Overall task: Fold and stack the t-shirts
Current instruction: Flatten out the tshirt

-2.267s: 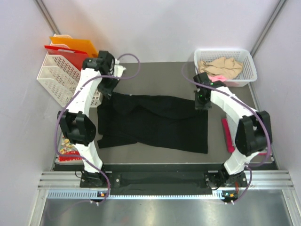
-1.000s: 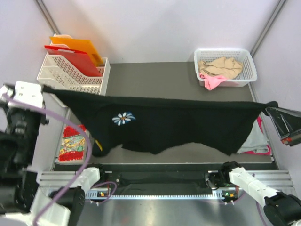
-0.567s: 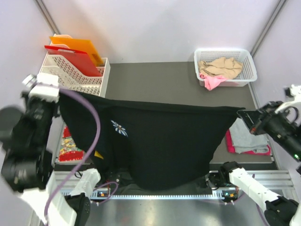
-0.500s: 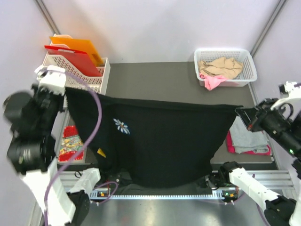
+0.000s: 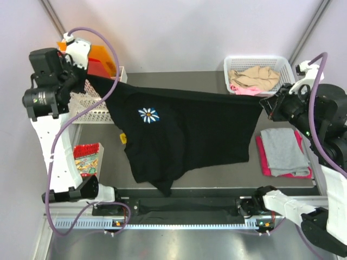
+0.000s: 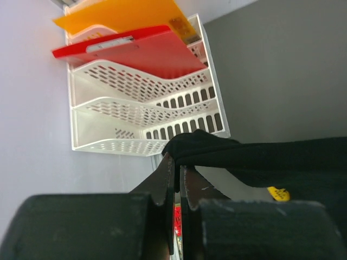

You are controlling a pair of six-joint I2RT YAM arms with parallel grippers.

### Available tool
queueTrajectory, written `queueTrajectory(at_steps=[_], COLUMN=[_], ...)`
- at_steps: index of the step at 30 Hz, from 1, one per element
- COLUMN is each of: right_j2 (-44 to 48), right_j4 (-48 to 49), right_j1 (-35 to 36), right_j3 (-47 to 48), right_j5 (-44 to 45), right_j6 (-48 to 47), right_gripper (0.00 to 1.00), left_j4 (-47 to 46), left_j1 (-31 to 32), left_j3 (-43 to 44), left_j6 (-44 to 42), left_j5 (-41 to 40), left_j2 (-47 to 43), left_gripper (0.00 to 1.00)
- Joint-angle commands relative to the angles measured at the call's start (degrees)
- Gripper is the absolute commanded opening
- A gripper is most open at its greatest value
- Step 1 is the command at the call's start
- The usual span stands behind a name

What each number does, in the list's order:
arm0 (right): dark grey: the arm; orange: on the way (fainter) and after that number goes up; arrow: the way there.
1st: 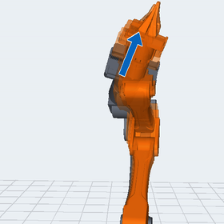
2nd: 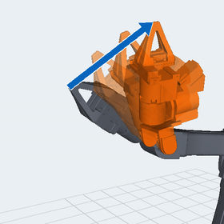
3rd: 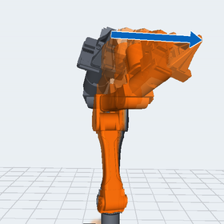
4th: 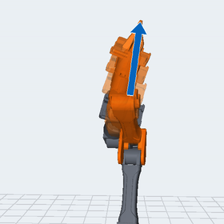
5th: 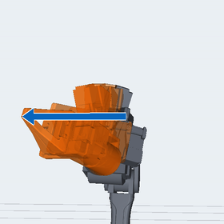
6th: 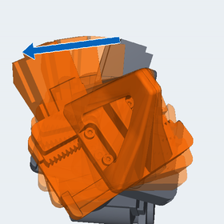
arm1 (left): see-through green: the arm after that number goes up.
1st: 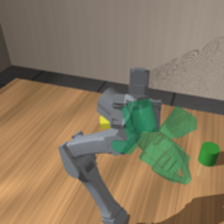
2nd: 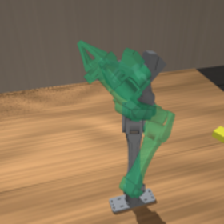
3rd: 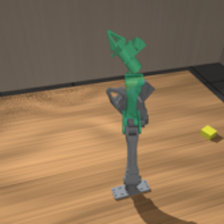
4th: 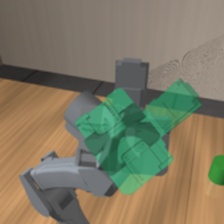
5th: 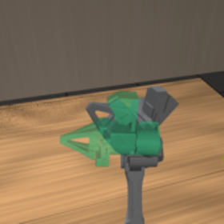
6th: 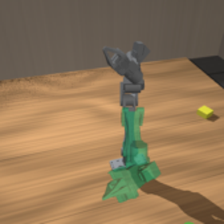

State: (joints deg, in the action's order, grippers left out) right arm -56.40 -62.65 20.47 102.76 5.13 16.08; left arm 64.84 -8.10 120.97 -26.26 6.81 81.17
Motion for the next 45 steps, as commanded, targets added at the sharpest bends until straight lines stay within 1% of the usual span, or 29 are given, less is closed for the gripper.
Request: queueTrajectory(at_steps=[1,4,5,7,10,11,13,16,18,20,22,24,25,27,28,29,30,31,32,34,35,37,39,40,41,42,43,44,45], right_j2=[3.31,4.63,4.72,5.95,6.83,7.27,7.71,7.80,7.01,6.05,5.34,5.69,6.47,9.37,10.42,12.18,12.54,12.72,12.55,11.41,9.49,6.85,1.49,-0.62,-4.82,-7.12,-9.32,-13.34,-15.38], right_j4=[-3.60,-7.56,-10.70,-12.57,-17.14,-19.15,-19.96,-20.93,-20.58,-19.97,-19.09,-17.51,-14.89,-11.81,-9.70,-6.03,-4.08,-2.32,0.83,3.58,5.24,10.25,14.03,14.92,15.71,16.68,17.12,17.65,18.00], right_j1=[-0.25,-0.25,-0.25,-0.25,-0.34,-0.34,-0.95,-2.09,-2.80,-3.59,-4.12,-4.12,-4.12,-4.12,-4.03,-4.03,-4.12,-4.03,-4.12,-4.12,-4.12,-4.12,-4.12,-4.12,-4.12,-4.12,-4.03,-4.12,-4.12], right_j3=[1.12,4.19,7.07,9.90,16.14,19.37,21.77,25.55,27.75,29.33,29.87,26.89,21.57,14.70,7.18,3.54,0.28,-6.19,-9.30,-17.28,-19.68,-24.95,-26.55,-26.21,-25.77,-24.90,-23.24,-22.52,-21.65], right_j5=[4.37,2.27,1.65,-0.11,-1.70,-2.13,-3.10,-4.86,-7.32,-9.07,-9.17,-8.82,-8.56,-6.19,-5.31,-3.47,-2.32,-1.18,1.87,5.67,9.43,12.53,16.22,17.28,18.85,19.91,20.53,21.67,22.20], right_j6=[-0.43,-0.69,-1.22,-1.22,0.35,1.58,2.38,2.56,2.47,1.68,0.98,0.80,0.89,1.67,2.64,2.99,3.43,3.87,4.05,4.84,4.93,5.28,5.37,4.93,4.67,4.58,4.06,3.88,3.88], right_gripper=[0.00,0.00,0.00,0.00,0.00,0.00,0.00,0.00,0.00,0.00,0.00,0.00,0.00,0.00,0.00,0.00,0.00,0.00,0.00,0.00,0.00,0.00,0.00,0.00,0.00,0.00,0.00,0.00,0.00], left_j4=[2.65,5.90,6.35,6.70,5.31,2.86,0.04,-4.71,-7.53,-9.28,-12.97,-15.34,-15.01,-13.35,-10.03,-7.99,-6.23,-1.69,0.44,4.75,7.55,8.46,9.25,9.69,9.34,9.17,8.73,7.77,5.50], left_j1=[-0.95,-0.95,-0.87,-0.87,-1.04,-1.13,-1.48,-2.27,-3.06,-4.90,-7.09,-8.68,-10.26,-12.11,-13.16,-13.43,-13.35,-13.35,-13.35,-13.17,-13.17,-11.60,-9.14,-5.56,-3.79,-2.29,0.95,2.20,4.04], left_j3=[8.66,13.49,14.46,15.44,12.64,10.10,8.59,10.07,13.49,17.09,17.90,16.68,15.63,10.28,7.82,2.66,-0.18,-3.08,-8.24,-12.84,-16.78,-20.67,-24.89,-25.69,-26.39,-26.40,-26.14,-25.18,-24.21], left_j6=[-1.16,-2.91,-3.61,-5.64,-6.87,-7.13,-6.88,-5.03,-3.45,-1.61,-0.29,1.82,2.18,3.67,3.59,4.02,4.11,3.42,1.84,-0.36,-2.98,-4.67,-7.22,-8.36,-8.80,-8.98,-9.16,-8.81,-8.55], left_j5=[1.18,1.81,1.54,1.01,1.45,1.28,0.06,-0.65,-0.48,0.57,1.62,3.91,5.13,9.53,10.93,11.90,12.43,13.66,14.71,17.18,17.53,15.01,12.02,8.17,6.39,5.07,3.49,0.60,-0.30], left_j2=[-6.53,-10.04,-10.93,-14.78,-21.21,-22.88,-26.66,-27.64,-26.33,-25.01,-23.86,-23.34,-23.16,-22.55,-22.11,-21.49,-20.01,-19.12,-17.98,-13.68,-12.01,-7.53,-2.61,-0.68,2.74,4.42,6.09,8.98,10.49], left_gripper=[0.00,0.00,0.00,0.00,0.00,0.00,0.00,0.00,0.00,0.00,0.00,0.00,0.00,0.00,0.00,0.00,0.00,0.00,0.00,0.00,0.00,0.00,0.00,0.00,0.00,0.00,0.00,0.00,0.00])
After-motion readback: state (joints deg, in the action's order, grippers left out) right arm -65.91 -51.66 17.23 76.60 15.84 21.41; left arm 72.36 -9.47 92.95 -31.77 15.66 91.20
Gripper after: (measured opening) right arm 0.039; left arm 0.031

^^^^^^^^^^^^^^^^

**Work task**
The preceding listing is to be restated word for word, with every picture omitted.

**Finished task**
Overall task: Fold and stack the t-shirts
Current instruction: Flatten out the tshirt

-2.267s: 
-1.000s: 
-0.567s: 
-0.500s: 
+0.000s: 
+0.000s: 

You are controlling a pair of six-joint I2RT YAM arms with parallel grippers.

### Available tool
queueTrajectory, written `queueTrajectory(at_steps=[_], COLUMN=[_], ...)`
- at_steps: index of the step at 30 Hz, from 1, one per element
- COLUMN is each of: right_j2 (-44 to 48), right_j4 (-48 to 49), right_j1 (-35 to 36), right_j3 (-47 to 48), right_j5 (-44 to 45), right_j6 (-48 to 47), right_gripper (0.00 to 1.00), left_j4 (-47 to 46), left_j1 (-31 to 32), left_j3 (-43 to 44), left_j6 (-44 to 42), left_j5 (-41 to 40), left_j2 (-47 to 43), left_gripper (0.00 to 1.00)
- Joint-angle commands relative to the angles measured at the call's start (degrees)
- Gripper is the absolute commanded opening
- A gripper is most open at its greatest value
- Step 1 is the command at the call's start
- The usual span stands behind a name

What each number does, in the list's order:
arm0 (right): dark grey: the arm; orange: on the way (fainter) and after that number goes up; arrow: the way there.
1st: 
2nd: 
3rd: 
4th: 
5th: 
6th: 
arm1 (left): see-through green: the arm after that number goes up.
1st: 
2nd: 
3rd: 
4th: 
5th: 
6th: 

State: (joints deg, in the action's order, grippers left out) right arm -56.40 -62.65 20.47 102.76 5.13 16.08; left arm 64.84 -8.10 120.97 -26.26 6.81 81.17
Motion for the next 45 steps, as commanded, targets added at the sharpest bends until straight lines stay within 1% of the usual span, or 29 are given, less is closed for the gripper.
Request: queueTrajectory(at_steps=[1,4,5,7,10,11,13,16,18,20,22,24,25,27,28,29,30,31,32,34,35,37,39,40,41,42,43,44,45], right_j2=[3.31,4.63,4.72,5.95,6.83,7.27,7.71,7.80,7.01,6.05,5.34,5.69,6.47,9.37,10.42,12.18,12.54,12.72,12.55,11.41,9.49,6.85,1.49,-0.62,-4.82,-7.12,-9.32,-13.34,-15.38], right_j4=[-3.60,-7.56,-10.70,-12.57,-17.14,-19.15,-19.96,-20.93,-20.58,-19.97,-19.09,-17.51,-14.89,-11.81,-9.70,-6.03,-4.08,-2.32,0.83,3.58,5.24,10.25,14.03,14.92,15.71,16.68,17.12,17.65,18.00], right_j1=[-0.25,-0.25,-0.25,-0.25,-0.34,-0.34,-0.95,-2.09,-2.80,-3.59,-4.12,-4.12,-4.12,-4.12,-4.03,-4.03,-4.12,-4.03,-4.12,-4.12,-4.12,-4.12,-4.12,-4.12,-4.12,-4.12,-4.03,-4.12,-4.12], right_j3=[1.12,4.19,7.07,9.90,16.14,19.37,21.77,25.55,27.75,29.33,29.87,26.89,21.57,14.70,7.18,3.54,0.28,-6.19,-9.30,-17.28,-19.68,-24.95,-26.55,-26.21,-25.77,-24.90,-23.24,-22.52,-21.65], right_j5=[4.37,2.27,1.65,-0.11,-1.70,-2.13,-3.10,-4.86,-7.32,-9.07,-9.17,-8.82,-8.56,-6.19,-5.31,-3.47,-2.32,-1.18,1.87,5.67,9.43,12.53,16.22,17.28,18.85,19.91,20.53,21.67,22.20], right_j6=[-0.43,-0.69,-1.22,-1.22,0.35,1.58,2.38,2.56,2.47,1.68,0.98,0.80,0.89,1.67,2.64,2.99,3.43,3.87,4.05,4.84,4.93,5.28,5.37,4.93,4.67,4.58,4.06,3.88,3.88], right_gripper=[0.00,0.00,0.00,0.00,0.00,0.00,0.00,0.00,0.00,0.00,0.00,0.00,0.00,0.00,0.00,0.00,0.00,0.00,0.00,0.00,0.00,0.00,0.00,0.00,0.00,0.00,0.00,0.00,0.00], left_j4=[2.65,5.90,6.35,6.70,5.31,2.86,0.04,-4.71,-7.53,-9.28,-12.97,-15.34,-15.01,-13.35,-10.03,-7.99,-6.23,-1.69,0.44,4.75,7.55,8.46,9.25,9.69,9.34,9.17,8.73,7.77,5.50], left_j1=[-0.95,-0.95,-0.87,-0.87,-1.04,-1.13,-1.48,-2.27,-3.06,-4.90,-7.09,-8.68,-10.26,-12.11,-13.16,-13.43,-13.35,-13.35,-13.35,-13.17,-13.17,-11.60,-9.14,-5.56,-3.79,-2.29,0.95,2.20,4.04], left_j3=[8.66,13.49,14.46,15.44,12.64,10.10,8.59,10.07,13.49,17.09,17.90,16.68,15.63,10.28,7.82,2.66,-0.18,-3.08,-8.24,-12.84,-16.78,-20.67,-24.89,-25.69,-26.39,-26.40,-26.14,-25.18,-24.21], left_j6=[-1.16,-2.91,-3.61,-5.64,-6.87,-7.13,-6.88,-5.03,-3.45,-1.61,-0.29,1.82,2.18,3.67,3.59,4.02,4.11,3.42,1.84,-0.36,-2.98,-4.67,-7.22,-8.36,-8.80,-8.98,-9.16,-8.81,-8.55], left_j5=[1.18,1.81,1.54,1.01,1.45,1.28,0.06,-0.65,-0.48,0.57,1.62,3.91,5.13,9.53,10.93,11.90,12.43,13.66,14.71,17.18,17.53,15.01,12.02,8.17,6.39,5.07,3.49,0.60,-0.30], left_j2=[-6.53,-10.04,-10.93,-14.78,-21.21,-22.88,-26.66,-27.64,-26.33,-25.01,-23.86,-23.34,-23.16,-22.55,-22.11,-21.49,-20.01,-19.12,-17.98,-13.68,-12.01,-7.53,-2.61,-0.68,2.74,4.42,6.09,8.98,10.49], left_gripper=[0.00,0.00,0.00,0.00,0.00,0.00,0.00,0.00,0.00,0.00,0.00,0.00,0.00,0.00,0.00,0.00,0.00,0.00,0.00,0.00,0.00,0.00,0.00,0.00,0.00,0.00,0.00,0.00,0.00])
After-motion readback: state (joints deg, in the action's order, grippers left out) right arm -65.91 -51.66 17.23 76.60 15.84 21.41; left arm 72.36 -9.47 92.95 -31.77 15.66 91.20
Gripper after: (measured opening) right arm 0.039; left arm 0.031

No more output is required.